■ **Work to complete**: Scan the material below and count each line with the string "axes". Reply with the count alone.

■ **Data extract**:
▶

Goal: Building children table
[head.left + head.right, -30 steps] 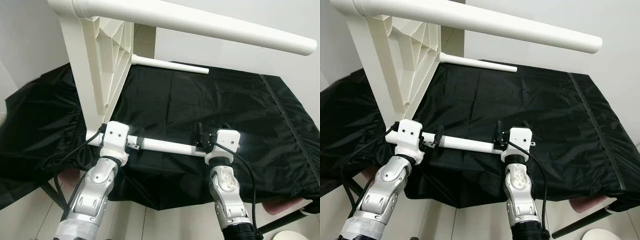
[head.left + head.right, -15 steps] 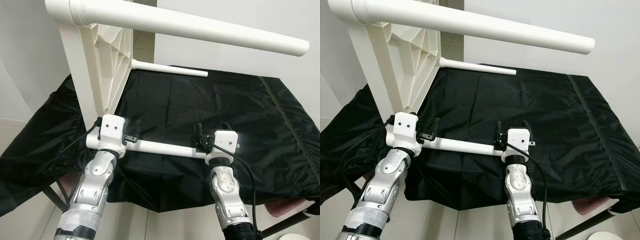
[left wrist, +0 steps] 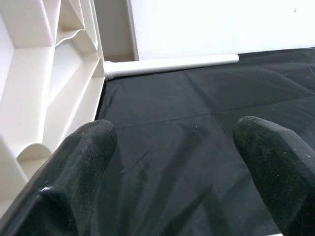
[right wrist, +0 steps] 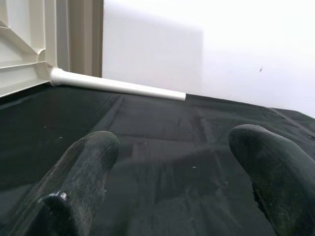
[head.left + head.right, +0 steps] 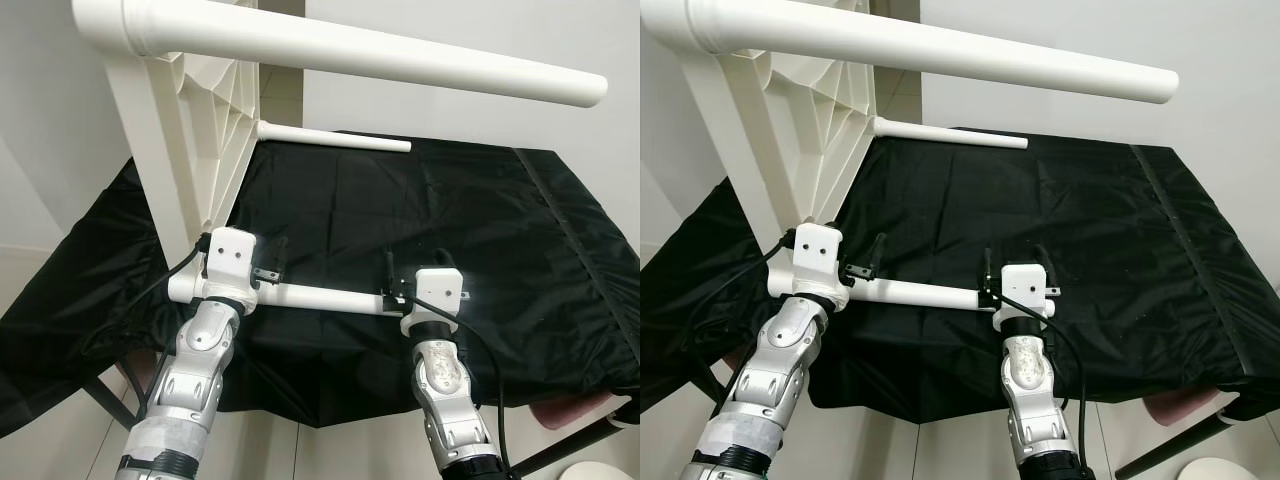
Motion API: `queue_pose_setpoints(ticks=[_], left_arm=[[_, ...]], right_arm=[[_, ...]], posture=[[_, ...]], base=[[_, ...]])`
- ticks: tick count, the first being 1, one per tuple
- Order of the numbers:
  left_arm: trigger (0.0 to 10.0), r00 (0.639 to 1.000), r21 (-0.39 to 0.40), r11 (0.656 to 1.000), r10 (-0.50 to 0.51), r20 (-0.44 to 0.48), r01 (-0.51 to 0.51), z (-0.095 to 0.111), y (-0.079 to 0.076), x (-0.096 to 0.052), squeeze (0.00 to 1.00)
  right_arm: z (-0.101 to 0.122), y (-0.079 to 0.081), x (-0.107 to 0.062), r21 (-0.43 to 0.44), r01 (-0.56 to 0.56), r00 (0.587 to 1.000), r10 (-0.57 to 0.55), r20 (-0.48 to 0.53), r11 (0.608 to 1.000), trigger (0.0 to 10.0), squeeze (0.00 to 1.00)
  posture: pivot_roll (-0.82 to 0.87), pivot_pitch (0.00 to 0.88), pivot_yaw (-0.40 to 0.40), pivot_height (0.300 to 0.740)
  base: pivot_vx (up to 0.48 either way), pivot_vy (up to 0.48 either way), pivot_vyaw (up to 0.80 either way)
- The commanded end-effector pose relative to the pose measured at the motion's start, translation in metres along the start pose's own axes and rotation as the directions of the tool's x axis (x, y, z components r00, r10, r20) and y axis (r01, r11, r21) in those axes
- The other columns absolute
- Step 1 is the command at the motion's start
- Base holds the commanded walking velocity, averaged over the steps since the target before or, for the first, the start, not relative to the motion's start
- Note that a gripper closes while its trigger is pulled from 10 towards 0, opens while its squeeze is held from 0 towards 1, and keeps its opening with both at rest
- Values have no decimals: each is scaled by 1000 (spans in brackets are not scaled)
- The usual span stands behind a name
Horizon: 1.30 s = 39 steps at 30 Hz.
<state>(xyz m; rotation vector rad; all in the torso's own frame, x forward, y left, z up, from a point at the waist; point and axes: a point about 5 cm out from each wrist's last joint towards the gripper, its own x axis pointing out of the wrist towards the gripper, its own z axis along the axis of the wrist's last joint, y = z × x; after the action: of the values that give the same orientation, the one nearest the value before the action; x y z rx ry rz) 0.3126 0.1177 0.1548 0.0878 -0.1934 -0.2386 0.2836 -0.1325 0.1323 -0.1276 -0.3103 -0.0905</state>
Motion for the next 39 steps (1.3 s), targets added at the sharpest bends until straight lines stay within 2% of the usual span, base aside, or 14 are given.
queue_pose_setpoints(ticks=[1, 15, 19, 31, 34, 39], left_arm=[[10000, 999, 5, 999, 40, 8, -40, 1, 3, 1, 0], [10000, 1000, 26, 999, 20, 5, -20, -1, 3, -7, 0], [10000, 999, 16, 1000, -19, 34, 19, 3, 2, -11, 0], [10000, 996, 5, 998, -63, 60, 62, 7, 3, -24, 0], [10000, 997, 1, 998, -58, 41, 58, 0, 5, -33, 0], [10000, 998, 8, 999, -53, 21, 53, -6, 6, -37, 0]], right_arm=[[2, -1, -1, -9, 9, 1000, -9, 8, 1000, 10000, 0], [4, -3, -7, -17, 13, 1000, -13, 7, 1000, 10000, 0], [8, -7, -10, 14, 24, 1000, -24, 14, 1000, 10000, 0], [11, -18, -19, -4, 37, 999, -37, 18, 999, 10000, 0], [10, -25, -26, 0, 61, 998, -61, 8, 998, 10000, 0], [5, -28, -31, -5, 69, 998, -69, -13, 998, 10000, 0]], posture=[[-35, 52, 28, 740], [-18, 75, 32, 740], [8, 66, 13, 740], [18, 38, -13, 740], [12, 21, -18, 740], [0, 8, -10, 740]], base=[[0, 0, 0], [0, 0, 0], [0, 0, 0], [0, 0, 0], [0, 0, 0], [0, 0, 0]])
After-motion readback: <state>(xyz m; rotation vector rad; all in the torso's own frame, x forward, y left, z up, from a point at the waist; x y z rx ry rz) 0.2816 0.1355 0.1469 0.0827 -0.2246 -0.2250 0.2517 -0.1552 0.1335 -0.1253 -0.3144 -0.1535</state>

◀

■ **Reply**: 2